3.認定こども園の4類型、幼稚園、保育園で障害のある子どもへの国の支援が違う

 保育園の制度では、厚労省の障害児保育のための園への補助制度があります。また、幼稚園でも、文科省特別支援教育振興として障害のある子どもの受け入れに対する補助制度があります。
 しかし、その対象範囲(どの程度の障害かなど)は異なりますし、補助対象となるかの審査も違います。

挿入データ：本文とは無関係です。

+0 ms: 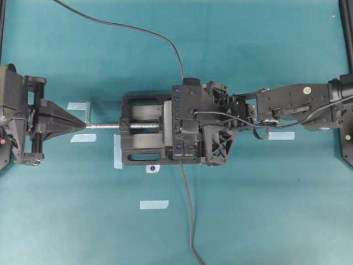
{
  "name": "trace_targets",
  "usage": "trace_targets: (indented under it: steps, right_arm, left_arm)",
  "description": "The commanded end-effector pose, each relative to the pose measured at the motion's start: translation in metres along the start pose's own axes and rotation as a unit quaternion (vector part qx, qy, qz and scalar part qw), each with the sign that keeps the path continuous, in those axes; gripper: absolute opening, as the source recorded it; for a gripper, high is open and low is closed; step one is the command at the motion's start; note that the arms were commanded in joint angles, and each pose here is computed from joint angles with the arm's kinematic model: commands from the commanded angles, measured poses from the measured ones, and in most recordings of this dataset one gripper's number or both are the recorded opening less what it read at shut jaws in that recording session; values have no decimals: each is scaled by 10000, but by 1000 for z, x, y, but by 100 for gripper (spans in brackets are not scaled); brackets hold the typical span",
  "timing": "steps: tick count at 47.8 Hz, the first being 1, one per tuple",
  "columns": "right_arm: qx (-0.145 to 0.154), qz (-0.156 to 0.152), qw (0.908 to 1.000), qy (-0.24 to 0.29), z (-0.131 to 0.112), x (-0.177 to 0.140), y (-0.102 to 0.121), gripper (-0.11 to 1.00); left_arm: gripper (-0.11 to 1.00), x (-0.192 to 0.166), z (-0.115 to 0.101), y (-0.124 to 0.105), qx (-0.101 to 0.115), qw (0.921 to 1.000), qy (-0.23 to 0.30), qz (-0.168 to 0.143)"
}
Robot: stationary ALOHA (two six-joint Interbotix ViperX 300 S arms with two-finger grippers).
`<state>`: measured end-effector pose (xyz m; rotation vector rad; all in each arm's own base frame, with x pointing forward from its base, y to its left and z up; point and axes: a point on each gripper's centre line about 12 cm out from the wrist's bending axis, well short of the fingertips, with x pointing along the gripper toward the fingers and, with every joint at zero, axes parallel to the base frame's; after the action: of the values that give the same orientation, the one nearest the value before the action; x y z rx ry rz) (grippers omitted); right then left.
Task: Insert the USB into the second port from the front of the fixed hub.
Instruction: 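Carry the plug along the hub toward the second port from front, then align the plug with the second port and push it in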
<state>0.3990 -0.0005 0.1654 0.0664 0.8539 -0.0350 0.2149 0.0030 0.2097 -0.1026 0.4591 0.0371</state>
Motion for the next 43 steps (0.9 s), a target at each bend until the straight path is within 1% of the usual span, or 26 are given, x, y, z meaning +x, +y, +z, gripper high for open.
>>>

また、補助額もまったく異なります。
 建前上、主婦層と共働き層が制度上分かれていた時代まで、すなわち子ども・子育て支援新制度が始まるまでは、幼保の違いということで説明していましたが、現在は、多数の幼稚園や保育園が認定こども園に看板替えしていて、よく批判される三元化どころかマトリクス的な制度になっています。
 それは、施設類型だけでなく、利用者の支給認定でサービスの趣旨(教育色か福祉色か)が分かれるからです。
 小さな例を挙げれば、幼稚園型認定こども園の0-2歳と3-5歳の子どもは、どちらの補助制度でしょうか。
 0-2歳は、保育枠であり、厚労省制度で対応するとして、3-5歳になれば、幼稚園型なので、文科省制度で対応するのが基本で、(この時点で何を説明しているのか意味が分からないでしょうが、)3-5歳で審査基準上、対象から外れるならば、子どもにとっても園にとっても何もよいことはありません。
 これは、子どもや家庭にとって理屈のない差異のほんの一例です。


 今、オミクロン株の流行で、幼稚園も保育園も大変なことになっていますが、同じ年齢に対しても、文科省が幼稚園に出しているマスクの扱いと、厚労省の保育園への通知は、内容が異なります文科省は、小中学校での対応をベースに幼稚園について補足しており、厚労省は、乳児期等の対応から年長の子へと考えを広げています。どちらも専門的見地に基づくものです。
 私はどちらの立場も経験していますので、文科省厚労省もその言いたい趣旨や、そう言われている背景は理解できますが、今は学校であり児童福祉施設である認定こども園がたくさんあります。その園はどうしたらよいのでしょうか。

4.まとめ

 国は、こども家庭庁に、文科省などの他省庁に物申す権限を付与することによって、一元的対応を進める手立てとしようとされています。
 それは、たしかに一定の効果はあると思いますが、こと幼保に関して言うならば、そんな大綱レベルで幼保を合わせにかかっても、それこそ机上の話であり、子どもへのサービスの不公平はそんなレベル感で発生しているのではないことを、国も、それに従って動くことになる自治体も肝に銘じなければなりません。
 何より、自治体は(もしかしたら国もそうかもと疑ってしまいますが)、まず、幼保とは何かをもっと知らなければならない、そこからなのだと知らされます。